** Task brief **
Output the material exactly, with every line intact.

====================

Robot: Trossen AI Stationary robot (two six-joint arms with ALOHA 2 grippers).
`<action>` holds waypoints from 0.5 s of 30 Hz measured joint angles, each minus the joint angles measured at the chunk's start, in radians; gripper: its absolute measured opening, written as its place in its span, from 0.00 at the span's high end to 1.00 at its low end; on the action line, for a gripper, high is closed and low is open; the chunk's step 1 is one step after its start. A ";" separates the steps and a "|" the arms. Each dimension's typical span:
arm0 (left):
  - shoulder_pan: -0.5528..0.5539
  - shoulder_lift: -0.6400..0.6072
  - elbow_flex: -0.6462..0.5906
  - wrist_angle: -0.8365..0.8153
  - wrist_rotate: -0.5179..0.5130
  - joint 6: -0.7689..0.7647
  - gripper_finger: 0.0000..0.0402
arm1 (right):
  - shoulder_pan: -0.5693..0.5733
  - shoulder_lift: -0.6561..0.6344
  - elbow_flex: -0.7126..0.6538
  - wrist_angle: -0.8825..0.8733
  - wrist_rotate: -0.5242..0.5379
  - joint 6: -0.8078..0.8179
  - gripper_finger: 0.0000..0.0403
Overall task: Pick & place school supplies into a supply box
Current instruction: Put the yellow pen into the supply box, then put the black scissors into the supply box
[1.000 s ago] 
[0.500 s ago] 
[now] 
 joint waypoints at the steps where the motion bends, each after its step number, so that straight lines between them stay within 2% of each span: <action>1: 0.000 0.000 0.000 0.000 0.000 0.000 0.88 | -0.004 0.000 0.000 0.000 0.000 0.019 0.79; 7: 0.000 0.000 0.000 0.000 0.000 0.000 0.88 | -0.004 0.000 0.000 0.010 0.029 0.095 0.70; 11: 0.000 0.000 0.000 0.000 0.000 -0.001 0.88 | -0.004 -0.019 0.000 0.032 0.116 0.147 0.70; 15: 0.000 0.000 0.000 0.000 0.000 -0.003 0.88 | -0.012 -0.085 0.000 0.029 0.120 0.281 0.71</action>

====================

** Exercise output **
Robot: Trossen AI Stationary robot (two six-joint arms with ALOHA 2 grippers).
`<action>` holds waypoints from 0.5 s of 30 Hz measured joint angles, each minus the joint angles measured at the chunk's start, in radians; gripper: its absolute measured opening, written as its place in its span, from 0.00 at the span's high end to 1.00 at its low end; on the action line, for a gripper, high is closed and low is open; the chunk's step 1 is one step after its start. A ";" separates the steps and a "|" the arms. Each dimension's typical span:
arm0 (left):
  - shoulder_pan: -0.5528..0.5539
  - shoulder_lift: -0.6400..0.6072
  - elbow_flex: -0.6462..0.5906
  - wrist_angle: -0.8365..0.8153
  - wrist_rotate: -0.5179..0.5130
  - joint 6: -0.7689..0.7647
  - gripper_finger: 0.0000..0.0402
arm1 (right):
  - shoulder_pan: -0.5693..0.5733
  - shoulder_lift: -0.6561..0.6344
  - elbow_flex: -0.7126..0.6538
  - wrist_angle: -0.8825..0.8733
  - wrist_rotate: -0.5242..0.5379
  - joint 6: -0.8078..0.8179
  - gripper_finger: 0.0000..0.0403
Overall task: Pick & place school supplies into a supply box
Current instruction: Put the yellow pen into the supply box, then put the black scissors into the supply box
[1.000 s ago] 
[0.500 s ago] 
[now] 
 joint waypoints at the steps where the motion bends, each after its step number, so that straight lines between them stay within 2% of each span: <action>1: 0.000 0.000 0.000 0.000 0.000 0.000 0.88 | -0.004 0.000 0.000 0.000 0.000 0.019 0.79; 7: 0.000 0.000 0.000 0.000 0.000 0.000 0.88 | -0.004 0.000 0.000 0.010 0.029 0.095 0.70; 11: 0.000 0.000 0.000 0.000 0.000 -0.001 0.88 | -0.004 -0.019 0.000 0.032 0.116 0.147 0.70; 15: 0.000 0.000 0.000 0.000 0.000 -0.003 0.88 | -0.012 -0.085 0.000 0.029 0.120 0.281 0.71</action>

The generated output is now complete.